[Aim of the exercise]: Search the records below for the word "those". Copy each line where it occurs.

[Records shown]:
────────────────

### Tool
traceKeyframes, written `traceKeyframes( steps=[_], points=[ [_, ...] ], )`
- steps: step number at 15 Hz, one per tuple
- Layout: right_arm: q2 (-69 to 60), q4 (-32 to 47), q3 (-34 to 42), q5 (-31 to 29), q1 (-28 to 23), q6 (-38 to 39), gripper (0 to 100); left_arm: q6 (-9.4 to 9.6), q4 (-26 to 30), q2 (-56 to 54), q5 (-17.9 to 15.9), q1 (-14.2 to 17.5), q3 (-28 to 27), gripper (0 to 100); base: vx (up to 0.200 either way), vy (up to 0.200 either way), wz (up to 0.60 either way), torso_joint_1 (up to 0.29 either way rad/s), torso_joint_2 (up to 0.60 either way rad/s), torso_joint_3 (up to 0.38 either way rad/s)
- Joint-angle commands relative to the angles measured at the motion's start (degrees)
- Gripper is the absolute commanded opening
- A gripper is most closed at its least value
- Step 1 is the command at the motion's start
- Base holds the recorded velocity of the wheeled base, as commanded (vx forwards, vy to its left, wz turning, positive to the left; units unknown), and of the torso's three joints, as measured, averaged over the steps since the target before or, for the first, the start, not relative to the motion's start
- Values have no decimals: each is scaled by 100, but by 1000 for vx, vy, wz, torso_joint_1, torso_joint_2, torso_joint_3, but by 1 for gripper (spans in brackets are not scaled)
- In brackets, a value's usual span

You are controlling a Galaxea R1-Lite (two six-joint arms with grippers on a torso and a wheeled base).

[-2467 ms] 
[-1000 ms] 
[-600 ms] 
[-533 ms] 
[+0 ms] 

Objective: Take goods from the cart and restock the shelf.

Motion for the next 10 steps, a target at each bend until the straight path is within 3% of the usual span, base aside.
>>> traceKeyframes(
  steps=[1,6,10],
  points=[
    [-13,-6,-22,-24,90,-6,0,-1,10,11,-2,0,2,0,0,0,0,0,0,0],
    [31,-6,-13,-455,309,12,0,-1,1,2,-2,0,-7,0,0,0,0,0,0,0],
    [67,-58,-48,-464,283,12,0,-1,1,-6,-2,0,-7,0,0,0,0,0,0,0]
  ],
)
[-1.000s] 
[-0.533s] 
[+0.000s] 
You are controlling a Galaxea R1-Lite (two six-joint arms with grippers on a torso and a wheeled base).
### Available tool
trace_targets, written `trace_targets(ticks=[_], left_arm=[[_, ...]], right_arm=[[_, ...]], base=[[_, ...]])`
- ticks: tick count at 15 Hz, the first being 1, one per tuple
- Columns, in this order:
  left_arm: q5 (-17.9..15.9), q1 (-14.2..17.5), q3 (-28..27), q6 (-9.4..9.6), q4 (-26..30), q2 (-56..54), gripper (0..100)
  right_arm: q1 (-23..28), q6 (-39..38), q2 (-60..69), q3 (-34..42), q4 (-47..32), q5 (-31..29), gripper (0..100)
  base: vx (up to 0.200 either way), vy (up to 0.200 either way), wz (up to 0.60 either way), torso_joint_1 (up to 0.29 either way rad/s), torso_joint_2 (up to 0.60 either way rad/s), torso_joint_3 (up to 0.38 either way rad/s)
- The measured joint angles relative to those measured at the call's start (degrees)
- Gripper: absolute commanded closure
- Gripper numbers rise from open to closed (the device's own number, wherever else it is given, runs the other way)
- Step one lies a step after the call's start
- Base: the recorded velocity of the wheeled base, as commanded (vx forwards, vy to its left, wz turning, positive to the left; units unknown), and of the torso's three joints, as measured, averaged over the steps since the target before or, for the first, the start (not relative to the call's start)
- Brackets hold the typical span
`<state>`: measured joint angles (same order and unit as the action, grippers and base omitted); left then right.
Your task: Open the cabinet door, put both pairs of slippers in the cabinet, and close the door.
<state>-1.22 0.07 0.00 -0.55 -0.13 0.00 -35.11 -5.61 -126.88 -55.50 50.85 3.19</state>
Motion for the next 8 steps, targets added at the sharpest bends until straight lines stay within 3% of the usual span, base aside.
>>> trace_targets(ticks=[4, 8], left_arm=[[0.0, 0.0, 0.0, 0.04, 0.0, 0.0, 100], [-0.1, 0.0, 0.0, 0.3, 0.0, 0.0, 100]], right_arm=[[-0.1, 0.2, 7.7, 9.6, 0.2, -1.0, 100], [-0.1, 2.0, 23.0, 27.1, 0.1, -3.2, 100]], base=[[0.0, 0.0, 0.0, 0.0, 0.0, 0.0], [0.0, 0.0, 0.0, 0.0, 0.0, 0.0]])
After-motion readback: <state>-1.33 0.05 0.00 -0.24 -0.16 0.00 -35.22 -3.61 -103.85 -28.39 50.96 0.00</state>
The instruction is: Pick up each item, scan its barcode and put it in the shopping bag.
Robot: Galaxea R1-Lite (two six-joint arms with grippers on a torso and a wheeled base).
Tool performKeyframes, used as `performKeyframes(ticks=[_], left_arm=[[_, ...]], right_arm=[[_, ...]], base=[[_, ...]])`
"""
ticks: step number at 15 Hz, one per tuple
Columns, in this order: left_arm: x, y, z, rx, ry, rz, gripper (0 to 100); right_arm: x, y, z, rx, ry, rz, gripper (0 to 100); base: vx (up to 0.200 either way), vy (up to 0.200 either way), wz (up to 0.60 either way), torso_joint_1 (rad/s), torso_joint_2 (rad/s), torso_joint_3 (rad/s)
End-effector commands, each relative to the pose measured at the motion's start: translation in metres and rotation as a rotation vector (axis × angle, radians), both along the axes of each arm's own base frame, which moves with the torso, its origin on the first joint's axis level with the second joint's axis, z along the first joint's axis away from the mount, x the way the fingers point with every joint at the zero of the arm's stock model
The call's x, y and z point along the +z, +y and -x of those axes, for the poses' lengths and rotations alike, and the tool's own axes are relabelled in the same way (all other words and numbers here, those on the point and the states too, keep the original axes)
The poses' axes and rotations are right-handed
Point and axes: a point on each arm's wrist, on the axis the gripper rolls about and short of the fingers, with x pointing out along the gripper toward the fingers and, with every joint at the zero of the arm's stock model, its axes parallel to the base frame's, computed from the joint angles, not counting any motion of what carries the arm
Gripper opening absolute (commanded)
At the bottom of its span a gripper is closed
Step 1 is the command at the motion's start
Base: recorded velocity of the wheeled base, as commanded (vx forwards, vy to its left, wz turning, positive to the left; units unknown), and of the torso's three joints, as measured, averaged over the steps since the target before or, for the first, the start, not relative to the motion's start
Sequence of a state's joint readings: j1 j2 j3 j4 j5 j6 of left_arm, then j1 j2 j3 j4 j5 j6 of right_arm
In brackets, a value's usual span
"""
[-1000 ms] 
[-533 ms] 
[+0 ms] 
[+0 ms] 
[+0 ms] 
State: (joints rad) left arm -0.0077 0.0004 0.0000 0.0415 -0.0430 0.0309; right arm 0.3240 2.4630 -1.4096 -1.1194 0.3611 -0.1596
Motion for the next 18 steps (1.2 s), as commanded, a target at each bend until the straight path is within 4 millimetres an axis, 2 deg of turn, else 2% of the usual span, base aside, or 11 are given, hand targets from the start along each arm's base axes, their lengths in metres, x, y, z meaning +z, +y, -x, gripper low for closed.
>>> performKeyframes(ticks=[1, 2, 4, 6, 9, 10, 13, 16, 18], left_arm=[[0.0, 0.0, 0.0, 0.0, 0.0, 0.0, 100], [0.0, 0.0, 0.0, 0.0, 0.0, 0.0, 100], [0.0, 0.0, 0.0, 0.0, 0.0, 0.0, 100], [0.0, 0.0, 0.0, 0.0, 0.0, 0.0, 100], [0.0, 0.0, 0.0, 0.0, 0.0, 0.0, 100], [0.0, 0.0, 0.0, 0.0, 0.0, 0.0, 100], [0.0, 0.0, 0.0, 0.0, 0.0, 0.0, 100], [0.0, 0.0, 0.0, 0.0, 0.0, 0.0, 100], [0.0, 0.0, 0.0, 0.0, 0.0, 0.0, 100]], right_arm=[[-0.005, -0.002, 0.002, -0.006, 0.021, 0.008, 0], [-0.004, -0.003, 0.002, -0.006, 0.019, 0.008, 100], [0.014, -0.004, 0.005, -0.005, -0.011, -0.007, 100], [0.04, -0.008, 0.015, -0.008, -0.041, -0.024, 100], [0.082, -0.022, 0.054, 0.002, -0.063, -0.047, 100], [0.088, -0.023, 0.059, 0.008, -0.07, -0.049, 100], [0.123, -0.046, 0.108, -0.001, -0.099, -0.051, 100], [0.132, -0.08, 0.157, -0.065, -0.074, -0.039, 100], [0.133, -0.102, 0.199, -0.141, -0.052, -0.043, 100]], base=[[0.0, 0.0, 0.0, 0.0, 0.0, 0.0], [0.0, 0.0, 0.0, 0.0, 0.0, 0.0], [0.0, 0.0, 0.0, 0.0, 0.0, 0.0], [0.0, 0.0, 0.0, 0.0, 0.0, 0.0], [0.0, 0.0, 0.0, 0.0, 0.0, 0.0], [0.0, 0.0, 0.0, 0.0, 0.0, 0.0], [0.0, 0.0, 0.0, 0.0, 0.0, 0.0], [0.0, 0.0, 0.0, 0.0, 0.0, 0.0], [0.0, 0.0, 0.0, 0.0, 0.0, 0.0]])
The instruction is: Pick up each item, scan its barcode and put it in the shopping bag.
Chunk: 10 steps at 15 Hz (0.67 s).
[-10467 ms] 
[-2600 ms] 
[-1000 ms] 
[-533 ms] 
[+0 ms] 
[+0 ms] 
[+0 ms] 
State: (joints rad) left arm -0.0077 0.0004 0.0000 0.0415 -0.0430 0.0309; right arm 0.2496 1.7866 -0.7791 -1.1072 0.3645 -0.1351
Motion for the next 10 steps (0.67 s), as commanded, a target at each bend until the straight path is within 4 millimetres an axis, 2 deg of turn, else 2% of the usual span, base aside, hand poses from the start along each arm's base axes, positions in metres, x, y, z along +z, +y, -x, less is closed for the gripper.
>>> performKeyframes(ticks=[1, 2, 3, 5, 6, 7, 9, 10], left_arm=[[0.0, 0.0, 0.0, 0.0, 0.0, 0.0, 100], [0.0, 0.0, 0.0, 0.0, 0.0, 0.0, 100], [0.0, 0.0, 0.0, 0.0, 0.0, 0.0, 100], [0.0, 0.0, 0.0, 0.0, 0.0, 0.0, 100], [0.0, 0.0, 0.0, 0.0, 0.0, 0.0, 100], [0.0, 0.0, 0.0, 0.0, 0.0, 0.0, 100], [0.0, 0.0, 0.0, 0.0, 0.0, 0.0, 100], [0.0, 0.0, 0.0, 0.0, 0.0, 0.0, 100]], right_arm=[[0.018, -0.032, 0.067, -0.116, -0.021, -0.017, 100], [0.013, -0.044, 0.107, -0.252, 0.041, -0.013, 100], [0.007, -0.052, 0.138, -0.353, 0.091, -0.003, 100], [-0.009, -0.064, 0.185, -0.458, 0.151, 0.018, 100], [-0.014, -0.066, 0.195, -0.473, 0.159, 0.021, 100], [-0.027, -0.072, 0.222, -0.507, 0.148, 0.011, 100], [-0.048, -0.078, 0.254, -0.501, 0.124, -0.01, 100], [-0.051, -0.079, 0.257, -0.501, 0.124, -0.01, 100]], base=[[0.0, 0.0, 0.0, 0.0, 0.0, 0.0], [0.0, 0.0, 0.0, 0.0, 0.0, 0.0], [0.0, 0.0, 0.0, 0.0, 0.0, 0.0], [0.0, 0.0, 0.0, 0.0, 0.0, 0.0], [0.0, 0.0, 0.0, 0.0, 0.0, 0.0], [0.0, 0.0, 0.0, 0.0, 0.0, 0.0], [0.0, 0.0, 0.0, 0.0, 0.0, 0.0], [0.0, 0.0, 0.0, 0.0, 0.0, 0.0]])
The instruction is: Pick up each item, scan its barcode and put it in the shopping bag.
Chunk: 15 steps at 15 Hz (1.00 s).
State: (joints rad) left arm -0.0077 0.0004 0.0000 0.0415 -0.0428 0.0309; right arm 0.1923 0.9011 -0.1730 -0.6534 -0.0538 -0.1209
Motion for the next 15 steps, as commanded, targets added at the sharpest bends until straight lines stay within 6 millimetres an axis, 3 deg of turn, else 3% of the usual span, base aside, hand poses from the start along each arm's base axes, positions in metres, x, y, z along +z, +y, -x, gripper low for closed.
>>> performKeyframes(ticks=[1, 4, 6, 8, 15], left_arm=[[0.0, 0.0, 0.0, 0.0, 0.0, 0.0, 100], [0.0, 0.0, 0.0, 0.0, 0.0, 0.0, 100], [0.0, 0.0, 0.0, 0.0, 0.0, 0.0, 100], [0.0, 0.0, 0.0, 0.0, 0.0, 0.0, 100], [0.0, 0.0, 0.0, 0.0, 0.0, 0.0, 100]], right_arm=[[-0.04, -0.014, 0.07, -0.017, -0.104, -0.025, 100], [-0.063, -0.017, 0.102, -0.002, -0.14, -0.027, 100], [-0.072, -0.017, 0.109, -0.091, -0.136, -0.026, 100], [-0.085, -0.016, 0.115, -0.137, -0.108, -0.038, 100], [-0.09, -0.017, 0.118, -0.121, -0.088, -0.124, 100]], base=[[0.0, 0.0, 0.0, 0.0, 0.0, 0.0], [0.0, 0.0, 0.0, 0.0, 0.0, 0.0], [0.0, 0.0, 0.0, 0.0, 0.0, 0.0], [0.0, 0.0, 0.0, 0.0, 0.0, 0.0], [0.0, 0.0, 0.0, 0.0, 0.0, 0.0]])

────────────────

[Answer box]:
- The measured joint angles relative to those measured at the call's start (degrees)
The call's x, y and z point along the +z, +y and -x of those axes, for the poses' lengths and rotations alike, and the tool's own axes are relabelled in the same way (all other words and numbers here, those on the point and the states too, keep the original axes)

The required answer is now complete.